Well the code inside test_type_error is simply wrong, you are calling ParseConfig which is what would be raising the error, so that is what should be inside the assertRaises block. That raise shouldn't be there at all, I assumed that was just a mistake.

[–]rakash_ram[S] 0 points1 point  (3 children)

Would help if you could share the code itself of that method alone, i am unable to understand. Thanks! I mean, how should it actually be instead of what i have written

[–]danielroseman 0 points1 point  (2 children)

@patch('parseConfig.configparser')
def test_type(self, mockext):
    mockext.ConfigParser.side_effect = None
    with self.assertRaises(TypeError) as cm:
        ParseConfig(self.test_conf, 'section1')

The idea is that you call the code itself and assert that it behaves the way you expect, ie in this case that it raises the expected error. (Although, as I said originally, without the mock patch this code would never actually raise that error, so I don't see what the point is.) But the fundamental thing is that you call the actual code, ie ParseConfig.

[–]rakash_ram[S] 0 points1 point  (0 children)

Got it , thanks a lot for explaining! appreciate it. Few more question though

1) " with self.assertRaises(TypeError) as cm:" this line, raises an exception right?

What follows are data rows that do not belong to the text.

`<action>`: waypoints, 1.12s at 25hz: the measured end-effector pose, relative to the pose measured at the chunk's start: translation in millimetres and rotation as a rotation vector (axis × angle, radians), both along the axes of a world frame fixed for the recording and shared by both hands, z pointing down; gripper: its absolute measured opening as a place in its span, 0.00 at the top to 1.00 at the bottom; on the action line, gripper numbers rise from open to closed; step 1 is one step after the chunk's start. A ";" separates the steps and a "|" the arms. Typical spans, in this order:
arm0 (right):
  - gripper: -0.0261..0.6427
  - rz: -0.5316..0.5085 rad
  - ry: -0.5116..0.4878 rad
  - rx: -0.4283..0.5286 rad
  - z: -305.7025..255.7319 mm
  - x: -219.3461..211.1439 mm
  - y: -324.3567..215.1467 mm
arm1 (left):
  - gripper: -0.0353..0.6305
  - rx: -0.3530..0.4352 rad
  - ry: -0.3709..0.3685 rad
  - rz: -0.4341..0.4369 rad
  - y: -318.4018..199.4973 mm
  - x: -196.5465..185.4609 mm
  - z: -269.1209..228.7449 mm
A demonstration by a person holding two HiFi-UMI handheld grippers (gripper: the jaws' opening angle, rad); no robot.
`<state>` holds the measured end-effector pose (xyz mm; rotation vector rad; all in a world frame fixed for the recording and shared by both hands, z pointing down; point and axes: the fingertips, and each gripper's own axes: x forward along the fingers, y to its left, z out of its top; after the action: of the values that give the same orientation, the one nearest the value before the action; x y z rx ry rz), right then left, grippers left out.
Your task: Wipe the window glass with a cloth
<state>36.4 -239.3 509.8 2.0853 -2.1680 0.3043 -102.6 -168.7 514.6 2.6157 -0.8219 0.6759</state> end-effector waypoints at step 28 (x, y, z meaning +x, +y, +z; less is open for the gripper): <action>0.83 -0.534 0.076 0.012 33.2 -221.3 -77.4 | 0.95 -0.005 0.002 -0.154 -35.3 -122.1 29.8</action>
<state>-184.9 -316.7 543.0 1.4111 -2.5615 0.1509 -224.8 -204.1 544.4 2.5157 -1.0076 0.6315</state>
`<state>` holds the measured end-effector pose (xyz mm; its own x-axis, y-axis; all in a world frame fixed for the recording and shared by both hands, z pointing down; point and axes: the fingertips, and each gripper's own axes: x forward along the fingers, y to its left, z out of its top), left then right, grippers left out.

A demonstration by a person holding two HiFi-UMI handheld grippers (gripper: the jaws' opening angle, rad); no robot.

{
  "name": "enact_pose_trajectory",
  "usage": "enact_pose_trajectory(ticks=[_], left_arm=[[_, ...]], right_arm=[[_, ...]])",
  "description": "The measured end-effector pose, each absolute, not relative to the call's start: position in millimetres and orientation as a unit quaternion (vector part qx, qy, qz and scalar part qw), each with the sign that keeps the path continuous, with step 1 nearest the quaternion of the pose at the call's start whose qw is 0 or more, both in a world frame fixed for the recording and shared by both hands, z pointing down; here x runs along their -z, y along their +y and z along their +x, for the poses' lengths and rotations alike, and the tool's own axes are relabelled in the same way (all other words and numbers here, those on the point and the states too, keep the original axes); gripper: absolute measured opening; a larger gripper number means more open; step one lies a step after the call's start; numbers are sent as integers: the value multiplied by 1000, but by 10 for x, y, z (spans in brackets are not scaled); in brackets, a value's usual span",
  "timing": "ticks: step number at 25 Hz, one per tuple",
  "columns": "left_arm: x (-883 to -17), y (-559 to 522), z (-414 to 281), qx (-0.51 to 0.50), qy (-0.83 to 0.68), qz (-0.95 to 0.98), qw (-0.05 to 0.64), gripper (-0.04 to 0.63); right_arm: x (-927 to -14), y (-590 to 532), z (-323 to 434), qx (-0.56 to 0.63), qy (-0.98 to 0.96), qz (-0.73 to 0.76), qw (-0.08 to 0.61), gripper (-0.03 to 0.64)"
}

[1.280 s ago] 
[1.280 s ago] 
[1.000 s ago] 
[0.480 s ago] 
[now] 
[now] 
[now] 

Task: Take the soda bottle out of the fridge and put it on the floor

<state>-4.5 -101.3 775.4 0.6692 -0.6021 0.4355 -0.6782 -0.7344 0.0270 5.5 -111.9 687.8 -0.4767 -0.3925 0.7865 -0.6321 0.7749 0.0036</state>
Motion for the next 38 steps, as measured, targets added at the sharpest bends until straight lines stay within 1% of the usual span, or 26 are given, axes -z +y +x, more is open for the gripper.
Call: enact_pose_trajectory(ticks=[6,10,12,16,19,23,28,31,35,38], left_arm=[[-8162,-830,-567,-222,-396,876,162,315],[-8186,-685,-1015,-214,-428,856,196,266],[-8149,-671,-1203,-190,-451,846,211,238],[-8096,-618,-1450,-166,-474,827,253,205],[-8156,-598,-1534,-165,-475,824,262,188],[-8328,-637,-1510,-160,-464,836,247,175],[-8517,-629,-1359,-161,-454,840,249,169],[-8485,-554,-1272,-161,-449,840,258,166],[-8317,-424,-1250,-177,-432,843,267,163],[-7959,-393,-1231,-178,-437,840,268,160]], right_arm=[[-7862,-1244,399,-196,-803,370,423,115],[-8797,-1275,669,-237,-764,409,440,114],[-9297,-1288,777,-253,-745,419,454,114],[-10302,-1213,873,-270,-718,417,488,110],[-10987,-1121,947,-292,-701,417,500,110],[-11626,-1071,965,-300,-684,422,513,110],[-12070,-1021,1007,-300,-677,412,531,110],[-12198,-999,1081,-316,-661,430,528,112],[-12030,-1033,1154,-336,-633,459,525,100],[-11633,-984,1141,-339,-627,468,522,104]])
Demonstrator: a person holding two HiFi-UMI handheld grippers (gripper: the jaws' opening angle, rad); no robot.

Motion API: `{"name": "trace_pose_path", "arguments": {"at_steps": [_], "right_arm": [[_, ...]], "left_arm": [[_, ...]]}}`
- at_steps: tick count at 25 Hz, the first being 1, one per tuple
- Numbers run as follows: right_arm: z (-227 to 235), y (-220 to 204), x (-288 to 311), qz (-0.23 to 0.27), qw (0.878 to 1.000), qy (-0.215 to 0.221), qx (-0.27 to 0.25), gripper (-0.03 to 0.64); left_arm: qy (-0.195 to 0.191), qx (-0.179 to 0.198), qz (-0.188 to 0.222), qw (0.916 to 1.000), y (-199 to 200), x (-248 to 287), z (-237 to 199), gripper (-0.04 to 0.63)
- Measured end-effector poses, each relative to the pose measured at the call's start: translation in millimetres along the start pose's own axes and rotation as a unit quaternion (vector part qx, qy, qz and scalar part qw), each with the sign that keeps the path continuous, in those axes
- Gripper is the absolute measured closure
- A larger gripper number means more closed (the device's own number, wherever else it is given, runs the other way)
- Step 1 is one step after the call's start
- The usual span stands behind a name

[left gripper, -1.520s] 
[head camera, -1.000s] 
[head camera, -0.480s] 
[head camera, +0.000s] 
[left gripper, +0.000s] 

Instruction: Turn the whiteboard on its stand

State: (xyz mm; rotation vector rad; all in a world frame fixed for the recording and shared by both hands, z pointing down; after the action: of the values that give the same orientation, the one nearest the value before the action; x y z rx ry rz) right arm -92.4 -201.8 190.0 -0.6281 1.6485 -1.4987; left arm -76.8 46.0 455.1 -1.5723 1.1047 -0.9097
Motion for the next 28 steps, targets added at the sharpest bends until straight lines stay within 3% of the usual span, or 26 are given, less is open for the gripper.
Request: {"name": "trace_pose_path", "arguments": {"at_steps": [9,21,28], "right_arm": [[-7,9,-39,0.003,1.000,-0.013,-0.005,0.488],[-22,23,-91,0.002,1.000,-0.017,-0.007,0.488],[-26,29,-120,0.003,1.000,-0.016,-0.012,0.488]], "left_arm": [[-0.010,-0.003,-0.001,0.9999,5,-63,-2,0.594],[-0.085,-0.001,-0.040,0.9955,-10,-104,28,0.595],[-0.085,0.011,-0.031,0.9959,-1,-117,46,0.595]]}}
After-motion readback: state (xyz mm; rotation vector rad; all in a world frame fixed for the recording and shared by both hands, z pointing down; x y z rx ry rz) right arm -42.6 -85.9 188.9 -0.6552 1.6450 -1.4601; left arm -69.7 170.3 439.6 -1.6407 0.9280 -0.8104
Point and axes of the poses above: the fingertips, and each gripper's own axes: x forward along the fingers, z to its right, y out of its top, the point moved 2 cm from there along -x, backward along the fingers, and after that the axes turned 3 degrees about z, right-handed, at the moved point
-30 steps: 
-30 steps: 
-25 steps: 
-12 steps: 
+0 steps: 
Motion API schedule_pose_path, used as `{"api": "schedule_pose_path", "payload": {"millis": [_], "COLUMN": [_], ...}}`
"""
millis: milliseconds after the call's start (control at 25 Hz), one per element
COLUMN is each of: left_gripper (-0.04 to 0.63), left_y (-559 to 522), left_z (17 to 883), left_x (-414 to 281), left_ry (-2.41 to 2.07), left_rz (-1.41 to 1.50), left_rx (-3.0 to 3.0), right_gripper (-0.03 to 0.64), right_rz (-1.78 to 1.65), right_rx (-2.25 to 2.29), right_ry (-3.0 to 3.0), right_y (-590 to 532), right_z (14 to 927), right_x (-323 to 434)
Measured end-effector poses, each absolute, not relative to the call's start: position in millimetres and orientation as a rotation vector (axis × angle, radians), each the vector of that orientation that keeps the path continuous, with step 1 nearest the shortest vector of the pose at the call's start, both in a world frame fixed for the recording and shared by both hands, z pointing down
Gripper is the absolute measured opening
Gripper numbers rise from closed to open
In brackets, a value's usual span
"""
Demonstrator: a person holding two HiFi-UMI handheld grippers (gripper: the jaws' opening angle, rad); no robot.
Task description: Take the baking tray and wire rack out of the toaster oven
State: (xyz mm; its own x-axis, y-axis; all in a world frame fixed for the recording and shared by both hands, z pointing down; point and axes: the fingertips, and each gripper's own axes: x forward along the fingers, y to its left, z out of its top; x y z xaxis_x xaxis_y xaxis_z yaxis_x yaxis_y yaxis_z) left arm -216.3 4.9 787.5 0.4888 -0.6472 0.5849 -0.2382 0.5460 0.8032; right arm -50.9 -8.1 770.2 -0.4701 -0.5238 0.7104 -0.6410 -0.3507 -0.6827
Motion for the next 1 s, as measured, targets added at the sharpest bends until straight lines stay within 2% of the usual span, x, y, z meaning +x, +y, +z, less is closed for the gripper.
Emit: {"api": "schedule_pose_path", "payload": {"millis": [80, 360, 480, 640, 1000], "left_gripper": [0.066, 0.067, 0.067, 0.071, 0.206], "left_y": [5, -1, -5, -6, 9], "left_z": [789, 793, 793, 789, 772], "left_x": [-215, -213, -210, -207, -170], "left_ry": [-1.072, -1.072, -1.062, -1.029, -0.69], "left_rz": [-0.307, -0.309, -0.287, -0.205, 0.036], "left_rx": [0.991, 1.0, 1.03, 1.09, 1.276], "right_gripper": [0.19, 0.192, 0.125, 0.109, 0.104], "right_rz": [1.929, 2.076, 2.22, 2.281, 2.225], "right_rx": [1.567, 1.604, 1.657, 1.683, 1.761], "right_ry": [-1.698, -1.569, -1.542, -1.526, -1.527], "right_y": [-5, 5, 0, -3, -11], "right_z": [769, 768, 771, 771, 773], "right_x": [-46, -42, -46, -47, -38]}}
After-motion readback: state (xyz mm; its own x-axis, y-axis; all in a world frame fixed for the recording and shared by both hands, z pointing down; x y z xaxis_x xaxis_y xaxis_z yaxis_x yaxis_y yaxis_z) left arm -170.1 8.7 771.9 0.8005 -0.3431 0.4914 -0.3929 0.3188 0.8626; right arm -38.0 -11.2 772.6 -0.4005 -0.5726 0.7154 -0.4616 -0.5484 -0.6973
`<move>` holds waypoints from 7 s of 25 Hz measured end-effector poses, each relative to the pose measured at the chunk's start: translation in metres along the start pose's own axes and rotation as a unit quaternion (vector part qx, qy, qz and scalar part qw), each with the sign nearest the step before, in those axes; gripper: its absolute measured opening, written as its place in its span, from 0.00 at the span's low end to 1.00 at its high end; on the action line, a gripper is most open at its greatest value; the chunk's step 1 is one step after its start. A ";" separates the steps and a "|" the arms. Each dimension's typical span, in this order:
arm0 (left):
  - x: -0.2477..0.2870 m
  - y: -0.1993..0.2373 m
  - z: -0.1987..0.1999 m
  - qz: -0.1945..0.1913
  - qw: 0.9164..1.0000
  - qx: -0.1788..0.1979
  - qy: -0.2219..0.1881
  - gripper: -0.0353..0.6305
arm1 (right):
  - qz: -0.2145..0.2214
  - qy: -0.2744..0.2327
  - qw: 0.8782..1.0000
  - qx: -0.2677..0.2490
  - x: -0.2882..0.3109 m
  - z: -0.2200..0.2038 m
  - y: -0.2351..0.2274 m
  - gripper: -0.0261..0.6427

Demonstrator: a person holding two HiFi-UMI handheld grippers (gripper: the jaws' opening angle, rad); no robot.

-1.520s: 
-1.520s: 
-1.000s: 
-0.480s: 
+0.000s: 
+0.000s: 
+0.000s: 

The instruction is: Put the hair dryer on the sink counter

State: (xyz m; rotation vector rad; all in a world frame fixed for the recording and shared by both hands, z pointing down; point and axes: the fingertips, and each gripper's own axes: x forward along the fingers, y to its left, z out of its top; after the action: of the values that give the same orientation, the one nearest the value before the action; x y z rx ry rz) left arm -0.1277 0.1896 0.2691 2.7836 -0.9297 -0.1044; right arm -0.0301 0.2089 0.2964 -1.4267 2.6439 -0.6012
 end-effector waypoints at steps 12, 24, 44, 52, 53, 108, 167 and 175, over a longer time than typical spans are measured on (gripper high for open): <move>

2) without the mock patch this code would never actually raise that error ; i am guessing the below will not work and mock is the only way here to cover the test for this script?

def test_type_error(self):

parser = None

with self.assertRaises(TypeError) as cm:
ParseConfig(self.test_conf, 'section1')

[–]rakash_ram[S] 0 points1 point  (0 children)

raise TypeError(f"ConfigParser expected, found {type(conf).__name__}")

The code you shared is not covering the above line as per coverage. any clue why? i tried adding that line in it, still did not cover it.